[Excerpts from a dataset]

● ● ● ● ●

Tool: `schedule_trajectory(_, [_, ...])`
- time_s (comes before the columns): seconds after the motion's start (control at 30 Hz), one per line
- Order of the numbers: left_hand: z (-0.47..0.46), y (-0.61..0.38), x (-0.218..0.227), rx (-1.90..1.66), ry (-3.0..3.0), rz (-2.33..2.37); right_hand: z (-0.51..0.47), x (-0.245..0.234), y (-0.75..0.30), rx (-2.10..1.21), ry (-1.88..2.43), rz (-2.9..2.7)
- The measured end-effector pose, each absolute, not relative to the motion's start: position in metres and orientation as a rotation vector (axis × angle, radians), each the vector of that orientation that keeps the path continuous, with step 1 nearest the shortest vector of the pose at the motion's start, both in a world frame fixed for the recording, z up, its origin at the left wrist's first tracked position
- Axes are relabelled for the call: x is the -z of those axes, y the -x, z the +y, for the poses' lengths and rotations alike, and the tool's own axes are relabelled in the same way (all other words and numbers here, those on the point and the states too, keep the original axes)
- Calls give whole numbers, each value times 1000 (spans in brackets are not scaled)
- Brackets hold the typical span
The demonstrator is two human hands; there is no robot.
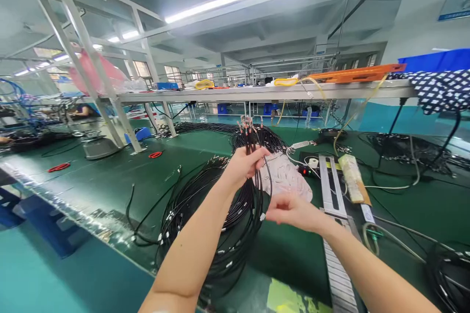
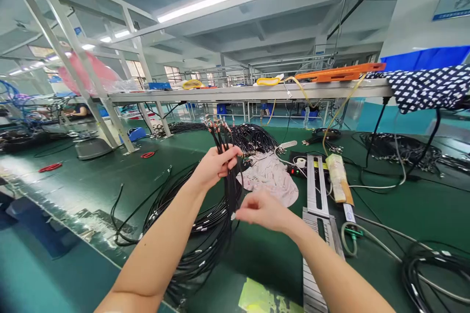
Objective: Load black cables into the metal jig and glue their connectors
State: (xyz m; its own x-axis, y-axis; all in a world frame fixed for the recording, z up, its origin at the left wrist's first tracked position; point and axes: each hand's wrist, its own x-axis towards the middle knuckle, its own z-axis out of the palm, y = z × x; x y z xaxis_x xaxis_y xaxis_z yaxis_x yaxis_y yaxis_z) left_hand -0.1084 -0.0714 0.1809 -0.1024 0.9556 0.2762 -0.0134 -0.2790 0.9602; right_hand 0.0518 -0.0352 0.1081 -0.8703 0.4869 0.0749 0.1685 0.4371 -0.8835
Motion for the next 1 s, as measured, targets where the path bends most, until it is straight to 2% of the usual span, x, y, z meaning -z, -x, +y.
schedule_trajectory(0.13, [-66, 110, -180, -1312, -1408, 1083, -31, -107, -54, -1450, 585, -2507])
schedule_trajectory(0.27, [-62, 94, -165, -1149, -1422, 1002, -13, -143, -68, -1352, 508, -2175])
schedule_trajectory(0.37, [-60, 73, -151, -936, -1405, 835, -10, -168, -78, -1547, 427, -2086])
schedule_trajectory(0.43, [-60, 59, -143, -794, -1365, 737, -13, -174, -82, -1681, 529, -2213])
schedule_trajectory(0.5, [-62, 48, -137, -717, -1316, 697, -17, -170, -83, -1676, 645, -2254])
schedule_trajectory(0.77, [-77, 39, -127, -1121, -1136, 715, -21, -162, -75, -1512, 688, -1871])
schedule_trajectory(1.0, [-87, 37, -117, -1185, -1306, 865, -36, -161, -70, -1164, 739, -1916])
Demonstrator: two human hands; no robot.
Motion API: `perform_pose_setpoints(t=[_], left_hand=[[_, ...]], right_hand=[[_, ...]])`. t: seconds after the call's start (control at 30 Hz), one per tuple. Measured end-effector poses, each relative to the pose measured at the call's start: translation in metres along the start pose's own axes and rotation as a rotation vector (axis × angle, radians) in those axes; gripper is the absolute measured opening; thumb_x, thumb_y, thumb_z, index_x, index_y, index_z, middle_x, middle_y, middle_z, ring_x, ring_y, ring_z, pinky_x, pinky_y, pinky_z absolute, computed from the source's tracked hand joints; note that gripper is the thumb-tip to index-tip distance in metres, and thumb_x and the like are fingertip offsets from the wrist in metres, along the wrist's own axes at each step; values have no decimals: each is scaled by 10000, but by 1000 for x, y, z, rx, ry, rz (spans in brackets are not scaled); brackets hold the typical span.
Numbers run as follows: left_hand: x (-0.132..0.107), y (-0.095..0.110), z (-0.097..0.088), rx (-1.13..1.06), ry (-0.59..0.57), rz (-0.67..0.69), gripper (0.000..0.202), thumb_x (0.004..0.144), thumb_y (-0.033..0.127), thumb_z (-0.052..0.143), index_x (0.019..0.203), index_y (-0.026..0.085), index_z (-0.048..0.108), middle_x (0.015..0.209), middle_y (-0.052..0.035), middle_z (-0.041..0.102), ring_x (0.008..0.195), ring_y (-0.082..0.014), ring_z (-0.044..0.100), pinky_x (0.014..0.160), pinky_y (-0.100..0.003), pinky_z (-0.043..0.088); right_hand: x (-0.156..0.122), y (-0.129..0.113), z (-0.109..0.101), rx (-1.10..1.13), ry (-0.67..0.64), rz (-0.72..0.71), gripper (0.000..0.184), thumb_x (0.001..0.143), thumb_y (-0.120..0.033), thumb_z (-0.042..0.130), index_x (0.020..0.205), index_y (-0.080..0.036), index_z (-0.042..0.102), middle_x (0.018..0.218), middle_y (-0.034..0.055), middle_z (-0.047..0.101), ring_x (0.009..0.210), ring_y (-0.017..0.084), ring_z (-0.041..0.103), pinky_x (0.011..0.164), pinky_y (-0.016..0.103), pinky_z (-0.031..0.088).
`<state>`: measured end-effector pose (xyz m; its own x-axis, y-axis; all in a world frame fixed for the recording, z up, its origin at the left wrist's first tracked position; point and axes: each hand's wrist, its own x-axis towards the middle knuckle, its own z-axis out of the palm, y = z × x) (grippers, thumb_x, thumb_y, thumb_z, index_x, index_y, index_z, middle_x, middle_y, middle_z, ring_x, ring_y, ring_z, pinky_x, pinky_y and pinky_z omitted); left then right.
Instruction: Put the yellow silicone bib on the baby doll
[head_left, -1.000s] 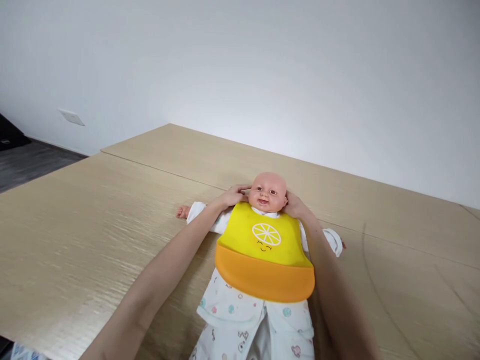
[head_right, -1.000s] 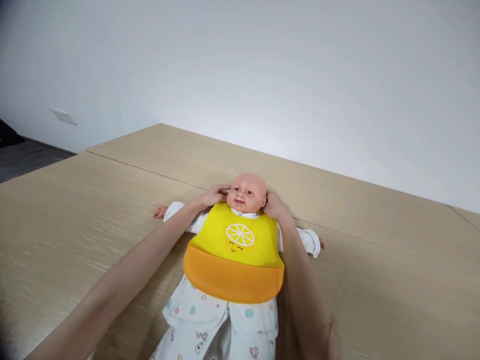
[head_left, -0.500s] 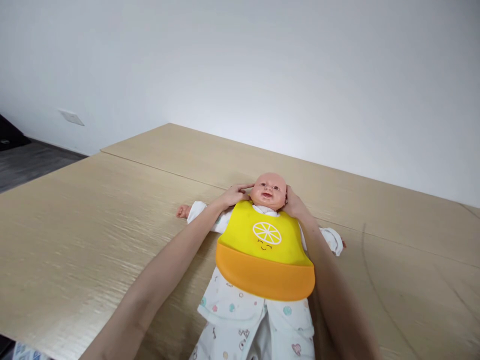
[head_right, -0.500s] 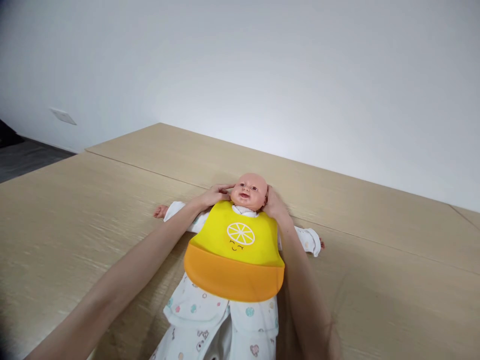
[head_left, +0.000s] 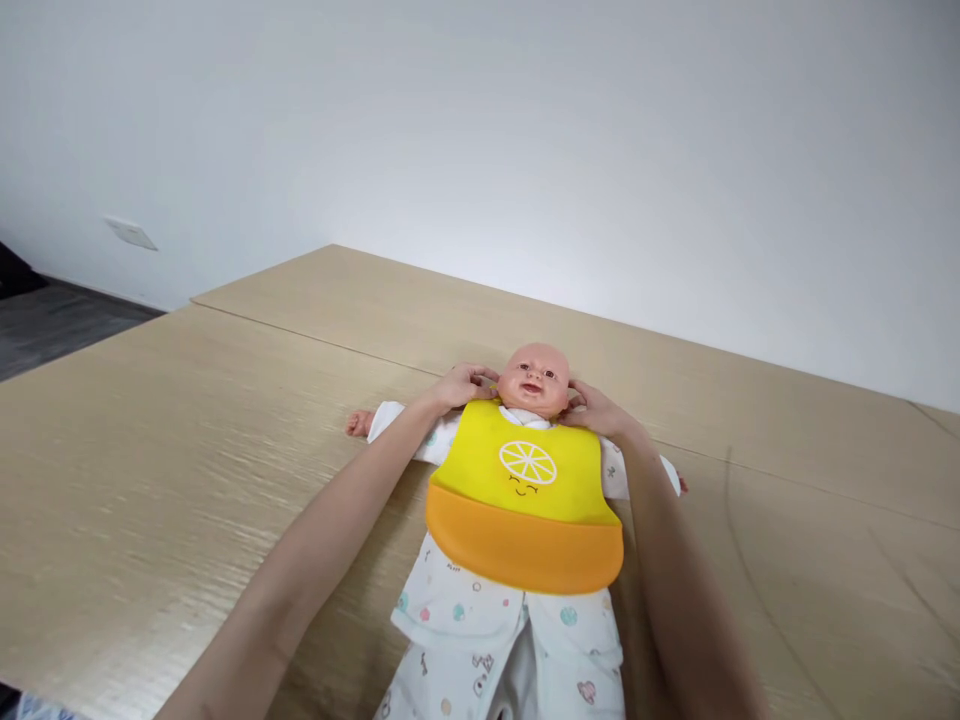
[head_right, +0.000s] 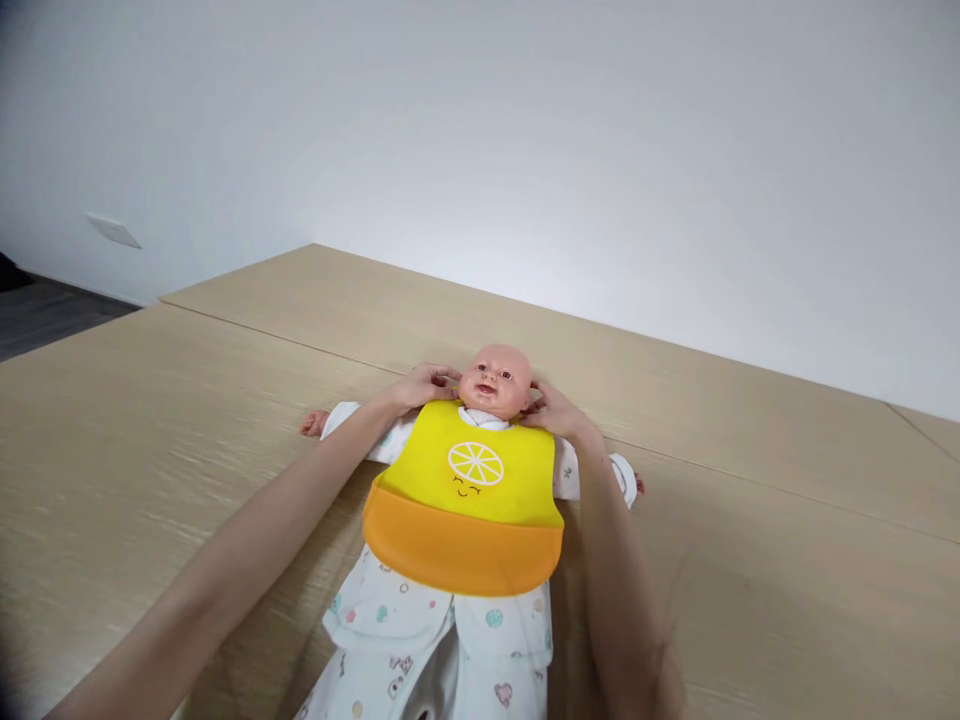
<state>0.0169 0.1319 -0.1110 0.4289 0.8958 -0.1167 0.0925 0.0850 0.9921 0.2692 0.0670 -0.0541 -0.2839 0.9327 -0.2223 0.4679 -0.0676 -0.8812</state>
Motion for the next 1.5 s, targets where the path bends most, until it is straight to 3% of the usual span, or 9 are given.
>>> perform_pose_setpoints(t=[0.17,0.37,0.53,0.67,0.8,0.97,1.13,1.3,1.5], left_hand=[[-2,4,-5,99,-50,0,315,629,270,703,888,92,713,802,-83,693,668,-156,602,582,-250,451],[-3,6,-5,175,1,-1,287,626,202,643,883,99,719,843,-84,706,717,-164,622,612,-240,458],[-8,12,0,174,-11,3,408,613,171,639,1015,137,699,836,-49,709,702,-159,617,590,-226,444],[-12,13,3,144,-81,-7,252,633,185,593,843,125,719,728,-28,677,597,-131,568,535,-221,415],[-8,7,2,192,-36,-13,131,637,223,577,673,129,661,580,5,576,514,-109,487,476,-219,350],[0,0,-2,245,25,54,114,628,242,562,638,139,610,570,21,516,531,-106,458,489,-223,329],[-1,2,-2,236,43,60,111,623,253,562,633,146,592,581,19,519,559,-114,460,504,-225,330],[-6,9,0,182,19,28,127,614,252,588,673,142,613,616,9,561,577,-114,485,520,-219,355],[-8,10,1,126,14,-29,163,604,246,626,714,129,649,635,-15,607,560,-117,513,492,-214,369]], right_hand=[[1,13,-4,-73,-31,-28,404,710,-149,551,1111,-140,504,802,1,554,696,66,516,587,151,396],[15,25,-6,-228,-44,6,277,664,-181,591,937,-137,573,722,0,547,606,69,464,512,166,330],[9,15,-2,-261,33,-88,400,693,-207,598,1078,-129,521,764,12,573,657,81,492,560,170,366],[10,12,1,-304,21,-130,391,704,-173,583,1086,-124,512,850,39,610,703,90,510,618,176,392],[20,19,2,-382,33,-39,350,726,-173,566,1069,-114,534,890,62,627,742,110,526,646,190,398],[27,25,3,-504,94,43,329,702,-209,597,1016,-112,566,926,79,636,773,134,547,654,203,390],[24,24,4,-439,77,4,319,767,-250,526,1051,-116,575,940,82,642,793,138,560,651,198,388],[21,24,0,-303,39,-33,442,757,-260,547,1182,-141,527,1055,71,624,893,141,561,714,189,412],[6,12,-5,-177,-6,-26,387,779,-244,512,1141,-114,551,998,62,626,891,115,549,738,174,414]])
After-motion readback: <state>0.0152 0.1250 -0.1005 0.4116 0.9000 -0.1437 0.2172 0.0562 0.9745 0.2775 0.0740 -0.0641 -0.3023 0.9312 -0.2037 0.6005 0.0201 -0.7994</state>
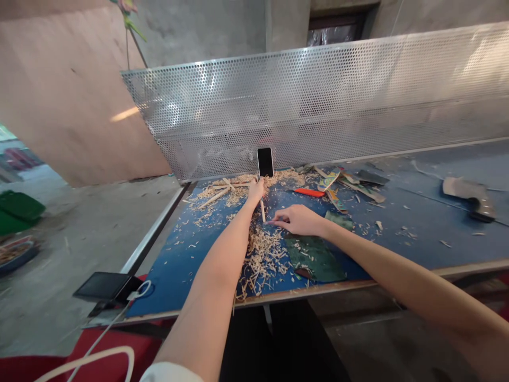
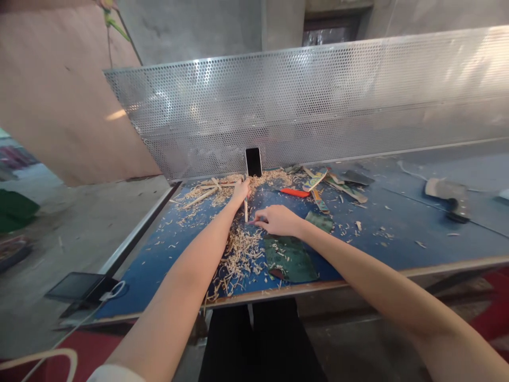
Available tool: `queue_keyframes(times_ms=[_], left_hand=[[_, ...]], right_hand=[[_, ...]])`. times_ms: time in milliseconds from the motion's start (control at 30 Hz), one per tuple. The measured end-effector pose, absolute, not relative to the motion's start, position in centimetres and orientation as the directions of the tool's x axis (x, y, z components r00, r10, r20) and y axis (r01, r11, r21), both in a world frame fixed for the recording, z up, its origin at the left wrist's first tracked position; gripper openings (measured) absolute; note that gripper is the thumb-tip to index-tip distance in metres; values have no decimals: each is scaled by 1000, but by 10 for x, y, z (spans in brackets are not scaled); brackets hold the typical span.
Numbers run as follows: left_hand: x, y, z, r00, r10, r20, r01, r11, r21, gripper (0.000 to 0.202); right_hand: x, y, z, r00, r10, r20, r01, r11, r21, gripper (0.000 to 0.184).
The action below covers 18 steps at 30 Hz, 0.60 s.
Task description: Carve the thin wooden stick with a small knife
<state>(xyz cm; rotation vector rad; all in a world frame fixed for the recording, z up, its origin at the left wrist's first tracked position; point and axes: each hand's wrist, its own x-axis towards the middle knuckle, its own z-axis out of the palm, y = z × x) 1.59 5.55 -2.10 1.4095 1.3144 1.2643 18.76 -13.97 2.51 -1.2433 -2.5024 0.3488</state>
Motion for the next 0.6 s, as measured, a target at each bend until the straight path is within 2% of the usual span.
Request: queue_keyframes(times_ms=[167,367,600], left_hand=[[17,51,-18,-59,994,96,111,-89,990,22],[16,50,-20,-21,996,88,47,-87,995,25],[13,45,-17,19,995,101,30,-102,994,22]], right_hand=[[189,-134,24,-496,811,312,751,580,-314,28],[189,-122,14,-569,777,270,743,626,-236,25],[189,-118,10,-562,786,257,766,612,-197,28]])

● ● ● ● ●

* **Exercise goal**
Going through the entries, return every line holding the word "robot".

* **Solution to the problem**
The demonstrator is two human hands; there is no robot.
Demonstrator: two human hands; no robot.

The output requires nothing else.